His narrowed his eyes, and I saw the crow's feet again. His lips curled in something close to a smile.

"C'mon, Beedie," he said finally. "I died twelve years ago." He held my gaze for a moment, then lowered his eyes.

Ali had known how dangerous the cartel was. He did it anyway. Because he'd read my article. Because Penny had died and he'd read my article. Damn.

"I tried calling," he said quietly. "After the funeral, I tried calling."

"I know. I never answered."

"She never stopped. Caring about you. Neither did I."

I downed the last of my drink. "I know."

Ali stood. He put on his coat, and offered his hand. I took it gladly. "Bye, Beedie. It was nice seeing you again."

We both smiled. He looked tired and, for a moment, beaten. But then he turned back and winked, and the bright old Ali returned, and he whistled as he strode out the door.

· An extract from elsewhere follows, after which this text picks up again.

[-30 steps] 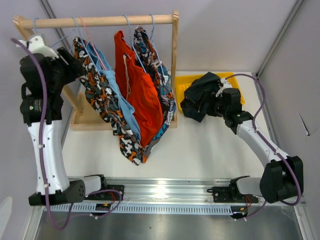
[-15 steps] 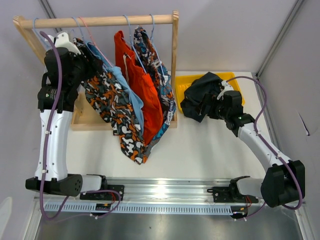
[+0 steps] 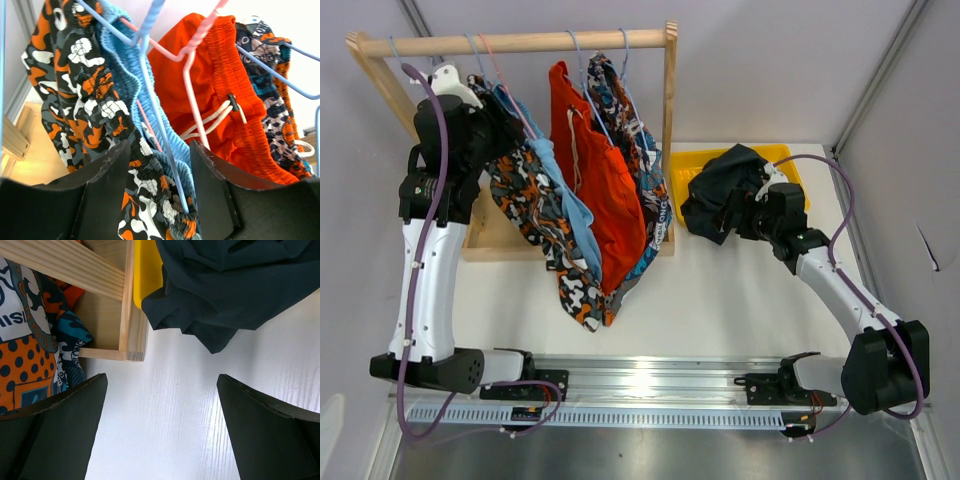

The police discovered his car by the side of the road early the following week. It had been raining. His car had been speeding. They were investigating the possibility his driver had been drunk. Executives at Vermillion didn't comment on what Ali's death meant for the direction of the company, or his carbon capture initiative. They talked about how important his vision had been, how difficult it would be to replace him. I held out hopes they'd continue the project, but I had my doubts. Without the force of Ali's personality behind it, I suspected it would be shelved. But I'm a suspicious person by nature, and my doubts are often unjustified.

Sproiles wanted to assign it to another reporter, but I insisted on writing his obit myself.